Continuity of a function in two variables 
Function $f(x,y)$ is continuous in each variable separately. Prove that there exists a point where it is continuous in two variables.

I do not quite understand how to act here. I know the definition of continuity. But how to use them, I do not know. This is my homework on mathematical analysis.
 A: For $\varepsilon>0$ denote
$$X_{\varepsilon} = \Big \{ (x,y) ~|~ \exists \eta >0, \forall (h,k) \in [-\eta,\eta]^2,~ |f(x+h,y+k)-f(x,y)|< \varepsilon  \Big\}.$$
Then $f$ is continuous on $\bigcap_{\varepsilon \in \mathbb{Q}_{>0}} X_{\varepsilon}$.
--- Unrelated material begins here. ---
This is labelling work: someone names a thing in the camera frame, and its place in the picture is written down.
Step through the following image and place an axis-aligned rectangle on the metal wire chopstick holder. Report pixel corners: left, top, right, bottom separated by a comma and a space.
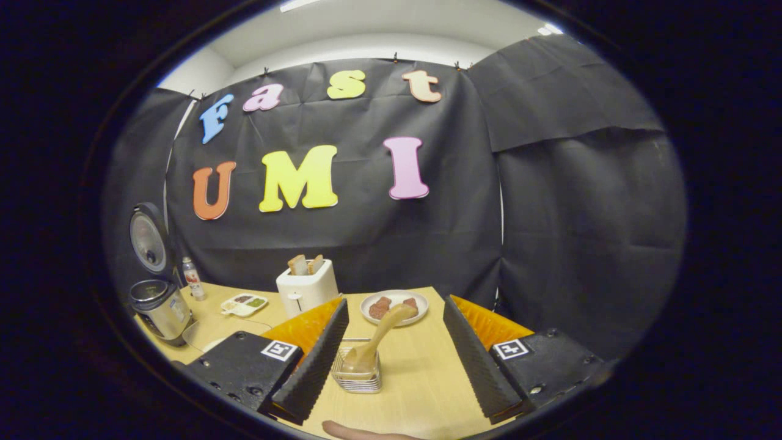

Lemma: For any $\varepsilon>0$, and open $O$ : $X_{\varepsilon} \cap O$ has non empty interior.
Proof: WLOG we can assume that $O=(-1,1) \times (1,1)$.
Since $x \mapsto f(x,0)$ is continuous at $0$, there exists $\alpha \in (0,1)$ such that $|f(x,0)-f(0,0)| \leq \frac{\varepsilon}{4}$ for all $|x| \leq \alpha$.
Denote
$$E_{\beta} = \Big \{ x \in (-\alpha,\alpha) ~|~ \forall |y| < \beta, ~ |f(x,y) - f(x,0)| \leq \frac{\varepsilon}{4} \Big\}.$$
Then : (1) $E_\beta$ is closed because it is an intersection of closed sets, (2) $\cup_\beta E_\beta = (-\alpha,\alpha)$ because $y \mapsto f(x,y)$ is continuous for any $x$.
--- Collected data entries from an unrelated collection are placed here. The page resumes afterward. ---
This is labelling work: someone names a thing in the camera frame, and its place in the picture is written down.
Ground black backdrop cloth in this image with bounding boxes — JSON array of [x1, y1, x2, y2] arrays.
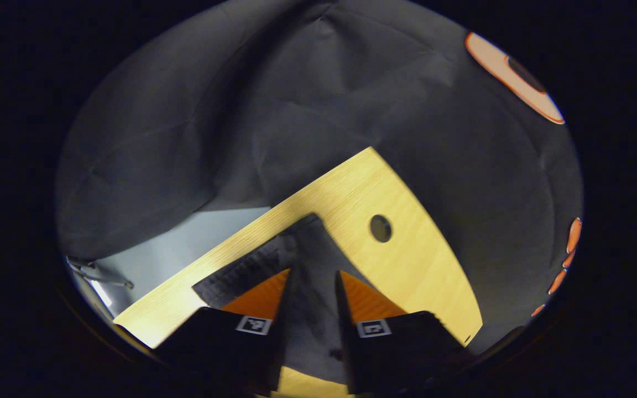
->
[[56, 0, 583, 354]]

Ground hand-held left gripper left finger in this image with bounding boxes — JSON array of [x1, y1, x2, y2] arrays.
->
[[155, 269, 294, 396]]

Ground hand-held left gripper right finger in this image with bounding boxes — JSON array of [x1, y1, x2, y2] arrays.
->
[[334, 271, 471, 396]]

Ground dark denim jeans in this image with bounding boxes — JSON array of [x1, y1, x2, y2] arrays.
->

Baire theorem implies that $E_{\beta_0}$ contains an open $I$ for some $\beta_0$.
Then for any $(x,y)$ and $(x',y') \in I \times (-\beta_0,\beta)$, we have
$$\begin{array}{rcl}
|f(x,y)-f(x',y')| &\leq& |f(x,y)-f(x,0)| + |f(x,0)-f(x',0)| + |f(x',y')-f(x',0)| \\
&\leq& \varepsilon \\
\end{array}$$
Hence $X_\varepsilon \cap O$ has non-empty interior. QED
Baire theorem implies that $\bigcap_{\varepsilon \in \mathbb{Q}_{>0}} X_{\varepsilon}$ is dense.
A: This is definitely overkill but.... 
This article from The American Mathematical Monthly (Vol. 78, No. 2, Feb. 1971) shows that a function continuous in each variable is a Baire Class 1 function (the pointwise limit of a sequence of continuous functions). Then Baire's Category theorem applied to Theorem 2.2 of this shows that the function is actually continuous on a dense subset of the domain. 

A: Let $(x_p, y_p)$ be a point and let ${(x_n , y_n)}_{n\in \mathbb{N}}$ be any sequence such that $(x_n , y_n) \rightarrow (x_p, y_p)$.
Then
$$
\lim_{n\rightarrow \infty} |f(x_n , y_n) - f(x_p , y_p)| = \lim_{n\rightarrow \infty} |f(x_n , y_n) - f(x_n , y_p) + f(x_n , y_p) - f(x_p , y_p) + f(x_p , y_p) - f(x_p , y_n) + f(x_p , y_n) - f(x_p , y_p)| \leq \lim_{n\rightarrow \infty} |f(x_n , y_n) - f(x_n , y_p)| + |f(x_n , y_p) - f(x_p , y_p)| + |f(x_p , y_p) - f(x_p , y_n)| + |f(x_p , y_n) - f(x_p , y_p)| 
$$
Each of these terms goes to zero since $f$ is continuous in each variable. 
Therefore $$\lim_{n\rightarrow \infty} f(x_n,y_n) = f(x_p,y_p)$$ By definition this means f is continuous at $(x_p, y_p)$.
(This proof is straight forward to generalize in arbitrary metric spaces, though I figured that's not what you were looking for.)